16 The term 'Maubere' is currently used as synonymous with Timorese. Originally used by the Fretilin between 1974 and 1975, it denoted the non-mestizo Timorese, often farmers, who had no place in the Portuguese colonial state. The adjective 'pro-autonomist', on its turn, makes reference to those who defended that East Timor remained as part of the Indonesian Republic, with special administrative autonomy vis-à-vis the central government. In the 1999 context, they opposed the independence of East Timor.

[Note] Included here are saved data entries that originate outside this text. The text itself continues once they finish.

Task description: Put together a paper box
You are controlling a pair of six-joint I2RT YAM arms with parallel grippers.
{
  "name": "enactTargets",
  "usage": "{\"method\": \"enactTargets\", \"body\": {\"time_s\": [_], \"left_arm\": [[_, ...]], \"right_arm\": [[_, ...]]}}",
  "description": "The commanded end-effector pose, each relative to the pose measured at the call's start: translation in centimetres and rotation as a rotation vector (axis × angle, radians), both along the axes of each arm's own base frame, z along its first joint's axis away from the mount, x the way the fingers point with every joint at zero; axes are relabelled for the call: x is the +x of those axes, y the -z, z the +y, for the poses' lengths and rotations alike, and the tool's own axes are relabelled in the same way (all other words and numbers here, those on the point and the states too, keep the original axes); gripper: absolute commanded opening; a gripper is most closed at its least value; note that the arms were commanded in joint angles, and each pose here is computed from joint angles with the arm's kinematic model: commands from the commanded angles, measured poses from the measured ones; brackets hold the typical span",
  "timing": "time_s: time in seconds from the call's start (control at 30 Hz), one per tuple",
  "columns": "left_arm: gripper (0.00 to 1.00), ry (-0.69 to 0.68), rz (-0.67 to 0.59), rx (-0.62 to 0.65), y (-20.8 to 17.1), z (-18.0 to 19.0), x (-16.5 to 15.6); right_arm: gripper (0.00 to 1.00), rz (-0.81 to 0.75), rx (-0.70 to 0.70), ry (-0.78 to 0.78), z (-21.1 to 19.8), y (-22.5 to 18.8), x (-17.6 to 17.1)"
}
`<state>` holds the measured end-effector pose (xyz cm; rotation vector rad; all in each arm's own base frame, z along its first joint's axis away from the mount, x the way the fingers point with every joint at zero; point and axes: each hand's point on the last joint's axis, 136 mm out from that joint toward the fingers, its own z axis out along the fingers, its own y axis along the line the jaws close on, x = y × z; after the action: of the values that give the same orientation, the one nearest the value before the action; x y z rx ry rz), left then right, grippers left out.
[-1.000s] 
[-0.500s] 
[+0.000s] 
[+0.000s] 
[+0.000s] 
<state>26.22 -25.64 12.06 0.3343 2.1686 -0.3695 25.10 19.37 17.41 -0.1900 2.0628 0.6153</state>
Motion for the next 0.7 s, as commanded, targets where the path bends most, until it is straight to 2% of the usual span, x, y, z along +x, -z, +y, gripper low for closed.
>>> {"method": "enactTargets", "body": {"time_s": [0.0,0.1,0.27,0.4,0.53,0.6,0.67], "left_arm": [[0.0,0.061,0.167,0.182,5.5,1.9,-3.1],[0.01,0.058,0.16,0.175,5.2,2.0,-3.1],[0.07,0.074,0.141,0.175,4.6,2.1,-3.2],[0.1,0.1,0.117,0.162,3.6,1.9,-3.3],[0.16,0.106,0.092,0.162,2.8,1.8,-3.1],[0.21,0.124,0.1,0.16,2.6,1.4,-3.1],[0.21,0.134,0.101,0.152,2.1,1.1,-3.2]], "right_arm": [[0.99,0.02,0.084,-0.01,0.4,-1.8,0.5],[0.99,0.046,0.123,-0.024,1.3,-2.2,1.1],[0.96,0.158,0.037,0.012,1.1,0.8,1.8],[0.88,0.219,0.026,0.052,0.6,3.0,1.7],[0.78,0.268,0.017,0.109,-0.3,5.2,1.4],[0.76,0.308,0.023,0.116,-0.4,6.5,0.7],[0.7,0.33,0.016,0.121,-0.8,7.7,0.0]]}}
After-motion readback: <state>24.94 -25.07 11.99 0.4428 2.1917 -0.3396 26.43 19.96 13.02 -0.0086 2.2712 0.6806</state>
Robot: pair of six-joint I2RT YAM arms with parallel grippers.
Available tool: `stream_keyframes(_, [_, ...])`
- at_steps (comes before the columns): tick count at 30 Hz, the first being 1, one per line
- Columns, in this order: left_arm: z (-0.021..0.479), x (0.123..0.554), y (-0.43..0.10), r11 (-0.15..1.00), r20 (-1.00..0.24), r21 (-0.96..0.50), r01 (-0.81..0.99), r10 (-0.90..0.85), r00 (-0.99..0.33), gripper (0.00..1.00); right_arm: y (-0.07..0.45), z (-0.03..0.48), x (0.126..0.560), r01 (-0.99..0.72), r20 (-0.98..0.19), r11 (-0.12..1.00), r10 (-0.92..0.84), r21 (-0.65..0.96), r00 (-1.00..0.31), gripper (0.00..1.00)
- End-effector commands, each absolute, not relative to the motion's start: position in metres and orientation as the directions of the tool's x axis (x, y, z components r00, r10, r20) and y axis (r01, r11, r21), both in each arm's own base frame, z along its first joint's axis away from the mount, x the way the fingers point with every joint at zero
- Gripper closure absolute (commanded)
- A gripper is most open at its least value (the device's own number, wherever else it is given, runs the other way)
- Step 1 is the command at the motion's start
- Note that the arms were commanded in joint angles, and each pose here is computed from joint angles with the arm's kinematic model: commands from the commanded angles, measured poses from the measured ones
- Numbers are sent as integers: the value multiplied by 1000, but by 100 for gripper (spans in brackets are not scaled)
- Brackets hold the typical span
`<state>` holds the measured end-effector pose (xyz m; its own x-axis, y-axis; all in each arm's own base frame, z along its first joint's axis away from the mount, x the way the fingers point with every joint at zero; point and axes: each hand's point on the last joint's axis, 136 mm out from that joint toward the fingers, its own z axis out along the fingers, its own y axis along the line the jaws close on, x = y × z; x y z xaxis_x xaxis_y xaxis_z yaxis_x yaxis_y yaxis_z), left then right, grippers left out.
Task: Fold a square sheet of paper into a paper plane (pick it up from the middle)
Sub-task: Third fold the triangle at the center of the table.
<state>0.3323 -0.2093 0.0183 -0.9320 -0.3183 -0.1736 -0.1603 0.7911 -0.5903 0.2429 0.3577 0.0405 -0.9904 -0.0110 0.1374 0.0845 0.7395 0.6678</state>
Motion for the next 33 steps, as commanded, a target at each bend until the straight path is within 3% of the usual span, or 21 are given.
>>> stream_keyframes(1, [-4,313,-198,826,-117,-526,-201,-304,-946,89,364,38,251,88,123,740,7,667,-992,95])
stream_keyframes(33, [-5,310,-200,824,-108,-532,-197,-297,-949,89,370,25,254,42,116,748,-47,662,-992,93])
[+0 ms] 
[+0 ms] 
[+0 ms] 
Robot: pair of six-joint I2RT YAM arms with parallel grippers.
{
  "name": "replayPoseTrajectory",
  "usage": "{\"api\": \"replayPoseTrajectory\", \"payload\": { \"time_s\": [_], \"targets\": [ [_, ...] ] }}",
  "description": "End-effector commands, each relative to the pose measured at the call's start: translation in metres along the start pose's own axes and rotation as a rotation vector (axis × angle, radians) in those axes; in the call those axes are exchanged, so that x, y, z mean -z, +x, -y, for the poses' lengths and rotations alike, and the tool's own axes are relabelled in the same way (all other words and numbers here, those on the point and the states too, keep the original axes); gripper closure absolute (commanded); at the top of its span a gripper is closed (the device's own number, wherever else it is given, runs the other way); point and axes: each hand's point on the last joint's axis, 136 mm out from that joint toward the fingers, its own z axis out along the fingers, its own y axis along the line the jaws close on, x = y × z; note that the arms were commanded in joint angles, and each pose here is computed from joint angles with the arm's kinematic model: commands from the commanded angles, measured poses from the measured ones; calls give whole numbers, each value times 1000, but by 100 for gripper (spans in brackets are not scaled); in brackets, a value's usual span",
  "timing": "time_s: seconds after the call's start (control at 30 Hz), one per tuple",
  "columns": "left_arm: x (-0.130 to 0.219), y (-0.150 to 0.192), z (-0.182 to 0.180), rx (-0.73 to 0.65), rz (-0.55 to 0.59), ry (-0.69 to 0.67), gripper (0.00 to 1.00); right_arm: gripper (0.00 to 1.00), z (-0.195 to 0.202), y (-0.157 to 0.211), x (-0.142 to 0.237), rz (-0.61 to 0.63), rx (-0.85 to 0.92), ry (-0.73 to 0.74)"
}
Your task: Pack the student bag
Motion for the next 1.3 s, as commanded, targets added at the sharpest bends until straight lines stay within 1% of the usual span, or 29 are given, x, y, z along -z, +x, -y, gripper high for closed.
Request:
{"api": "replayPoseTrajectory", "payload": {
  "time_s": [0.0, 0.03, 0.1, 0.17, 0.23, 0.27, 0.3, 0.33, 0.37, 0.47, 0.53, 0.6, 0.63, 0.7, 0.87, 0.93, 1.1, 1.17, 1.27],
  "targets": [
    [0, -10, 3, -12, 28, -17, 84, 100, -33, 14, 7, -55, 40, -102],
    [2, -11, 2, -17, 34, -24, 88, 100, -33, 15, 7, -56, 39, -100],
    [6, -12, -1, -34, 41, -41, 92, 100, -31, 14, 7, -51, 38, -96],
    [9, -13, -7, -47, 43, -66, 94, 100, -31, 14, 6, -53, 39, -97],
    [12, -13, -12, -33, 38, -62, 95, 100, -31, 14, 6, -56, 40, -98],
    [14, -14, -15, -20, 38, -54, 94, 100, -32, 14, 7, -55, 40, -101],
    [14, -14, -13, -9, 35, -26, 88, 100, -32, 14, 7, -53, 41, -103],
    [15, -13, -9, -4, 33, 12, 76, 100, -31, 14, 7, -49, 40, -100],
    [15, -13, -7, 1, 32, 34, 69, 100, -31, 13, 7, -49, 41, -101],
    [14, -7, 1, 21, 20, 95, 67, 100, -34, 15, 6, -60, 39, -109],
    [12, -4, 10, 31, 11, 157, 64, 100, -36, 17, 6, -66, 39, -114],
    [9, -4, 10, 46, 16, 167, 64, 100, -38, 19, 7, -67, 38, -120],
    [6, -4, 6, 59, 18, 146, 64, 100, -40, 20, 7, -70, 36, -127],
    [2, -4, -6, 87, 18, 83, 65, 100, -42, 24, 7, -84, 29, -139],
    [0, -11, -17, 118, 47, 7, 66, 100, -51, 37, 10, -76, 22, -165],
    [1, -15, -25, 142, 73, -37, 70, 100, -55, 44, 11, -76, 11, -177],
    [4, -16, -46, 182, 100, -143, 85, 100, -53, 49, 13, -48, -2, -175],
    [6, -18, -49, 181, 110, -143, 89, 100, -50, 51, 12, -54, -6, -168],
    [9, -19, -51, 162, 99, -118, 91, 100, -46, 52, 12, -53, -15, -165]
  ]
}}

17 In the Tetum original: "Ne'e sira maka heróis fali iha ne'e, sira começa koalia ibun boot, boot, ibun boot, boot buat hotu-hotu sira maka hatene hotu.. […] Por exemplo, hanesan senhor ida que hau bele hatete por exemplo nia uluk hela kleur iha Brasil iha S. Paulo neba. Nia mai iha ne'e nia mos koalia ibun boot, boot hotu, manda bocas koalia oin-oin, oin-oin nia maka partido be mobilisação nacional. Ne'e be 24 anos ne ó iha nebe hela maka ami nunca hetan ó? Derrepente ó mai koalia ibun boot, boot iha ne'e, ne'e kan ita hare hanesan ladiak, kah lae? Ne'e be cria conflito, ema nebe não quer dizer que ami dehan ami sira hela iha ne'e ami maka iha direito koalia mas ó mos tem que hatene ó nia an, ó bele koalia kah labele koalia, tanba be ó nia influencia durante 24 anos iha nebe, sera que ó foi mandatado para for a ou porque ó moris buka diak deit, ó moris diak. Ó começa haré ona, ó mos mai koalia ibun boot-boot iha ne'e, ne'e ladun diak ne'e. Hau fo exemplo maka ne'e iha conflito, tanba ema sira hanesan ne não quer dizer que ami la halo sira para labele, mas sira mos tem que compreende sira nia an dehan katak bele koalia kah labele koalia se imi ladun, la hatene história be iha ne'e ninia, história povo ninia luta 24 anos lalika koalia tanba nunca envolvido na vida nessa luta convém manter-se calado emudecido do que falar ida ne'e, ne maka ne'e."